Candidate gene prediction

Response to biological stress in plants can often be dependent on a variety of cell receptor proteins. Intracellular receptor proteins are encoded by NBS-LRR disease resistance genes, which have the ability to directly or indirectly recognize effector molecules (effector) released by the pathogen into the cell and trigger a disease resistance response. This response is referred to as effector triggered immunity (Noutoshi et al. 2005) and requires mediation of the transcription factor WRKY. The NBS domain binds to ATP or GTP to play a key role in plant disease resistance.

Currently, the cloned rust genes mainly encode the following three resistance proteins: (I) CC-NBS-LRR, such as stripe rust resistance gene Yr10 (Liu et al. 2014), Yr28 (Zhang et al. 2019), leaf rust resistance genes Lr10 (Feuillet et al. 2003), Lr21 (Huang et al. 2003), stem rust resistance genes Sr33 (Periyannan et al. 2013), Sr35 (Saintenac et al. 2013), (II) WRKY-NBS-LRR, such as YrU1 gene (Wang et al. 2020), and (III) NBS-LRR, such as Lr1 (Cloutier et al. 2007).

In the present study, we identify Qyr.gaas.2A (cfd36 ~ AX-110576889) and found a structural region (chr2A:17411781_17601016) containing 10 NBS-LRR and 3 WRKY transcription factor near cfd36 marker (16.63 Mb). We therefore speculated that the structural region in combination with a relatively complete NBS-LRR may represent a novel candidate gene, and these 13 identified segments will be further investigated. We also found the similar candidate gene structure on chromosome 6AL; this area (AX-109558600 ~ AX-109542604, chr6A:609635388_609796663) contained eight LRR, two NBS-LLR, and one TIR-NBS-LRR. We hence considered that one of the 11 candidate segments in this region is most likely to be novel Yr gene.

GX3 was derived from wild crossing between wild emmer wheat (T. dicoccoides) and wild oat (Avena fatua L. var. glabrata pat) varieties and was subsequently obtained by backcrossing with the common wheat Guinong 22 variety. Field observations spanning many years have shown that wild emmer wheat and Guinong 22 are susceptible to CYR34, while the wild oat is immune. Therefore, we speculate that the major QTL on chromosome 2AS originated from Avena fatua L. var. glabrata. However, in situ hybridization analysis showed no signal detection in the wild oat variety samples (unpublished data).
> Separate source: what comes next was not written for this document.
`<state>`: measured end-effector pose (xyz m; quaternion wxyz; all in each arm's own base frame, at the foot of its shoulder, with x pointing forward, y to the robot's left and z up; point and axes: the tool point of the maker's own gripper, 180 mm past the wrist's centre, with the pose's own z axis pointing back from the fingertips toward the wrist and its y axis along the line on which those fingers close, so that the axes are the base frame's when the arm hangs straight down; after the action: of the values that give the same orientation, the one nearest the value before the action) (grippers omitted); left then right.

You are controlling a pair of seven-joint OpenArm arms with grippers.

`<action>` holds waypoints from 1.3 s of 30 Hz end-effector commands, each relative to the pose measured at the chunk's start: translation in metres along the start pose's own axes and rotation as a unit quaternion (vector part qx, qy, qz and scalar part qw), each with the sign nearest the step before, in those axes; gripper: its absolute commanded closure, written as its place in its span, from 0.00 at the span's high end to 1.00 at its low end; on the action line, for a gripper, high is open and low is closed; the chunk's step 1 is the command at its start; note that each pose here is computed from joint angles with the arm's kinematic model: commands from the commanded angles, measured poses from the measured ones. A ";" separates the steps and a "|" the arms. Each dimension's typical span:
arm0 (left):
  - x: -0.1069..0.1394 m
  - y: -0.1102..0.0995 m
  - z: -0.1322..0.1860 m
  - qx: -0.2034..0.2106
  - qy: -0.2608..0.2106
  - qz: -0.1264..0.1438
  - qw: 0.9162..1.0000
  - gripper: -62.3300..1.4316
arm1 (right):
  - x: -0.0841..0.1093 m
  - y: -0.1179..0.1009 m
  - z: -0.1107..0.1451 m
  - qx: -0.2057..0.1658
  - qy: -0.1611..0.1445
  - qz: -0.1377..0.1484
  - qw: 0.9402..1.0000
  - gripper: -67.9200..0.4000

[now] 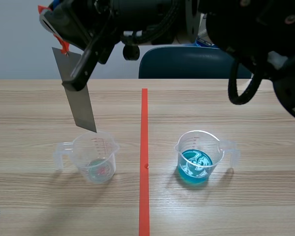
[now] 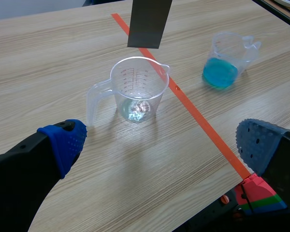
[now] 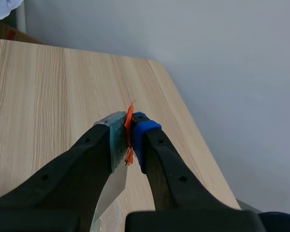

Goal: Do the redox reaction experiment

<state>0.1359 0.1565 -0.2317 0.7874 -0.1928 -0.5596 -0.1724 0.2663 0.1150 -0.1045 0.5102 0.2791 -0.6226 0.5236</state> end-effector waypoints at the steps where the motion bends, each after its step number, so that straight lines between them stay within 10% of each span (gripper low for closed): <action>1: 0.011 -0.002 -0.002 -0.001 -0.023 0.002 1.000 1.00 | 0.010 -0.007 0.001 -0.004 -0.014 0.006 1.000 0.01; 39: 0.011 -0.002 -0.002 -0.001 -0.023 0.003 1.000 1.00 | 0.008 -0.005 0.000 -0.002 -0.007 -0.002 1.000 0.01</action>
<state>0.1360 0.1565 -0.2316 0.7874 -0.1929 -0.5596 -0.1723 0.2664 0.1141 -0.1055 0.5179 0.2822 -0.6162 0.5220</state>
These findings may be due to the fact that the introgression fragment is too small. These experiments therefore require further validation.

Conclusions

High-yield and disease-resistant new lines could be bred by crossing GX3 with susceptible varieties possessing excellent agronomic traits. Two stable and reliable QTLs (Qyr.gaas.2A and Qyr.gaas.6A) were identified from biparental populations, and four closely linked markers could be transformed into KASP or SSR markers for marker-assisted selection breeding. Several resistance genes/QTL has been previously mapped on chromosomes 2AS and 6AL; we hence will perform further research to determine whether they are new disease resistance genes/QTLs and simultaneously increase the density of genetic maps around the two QTLs to clone the underlying gene.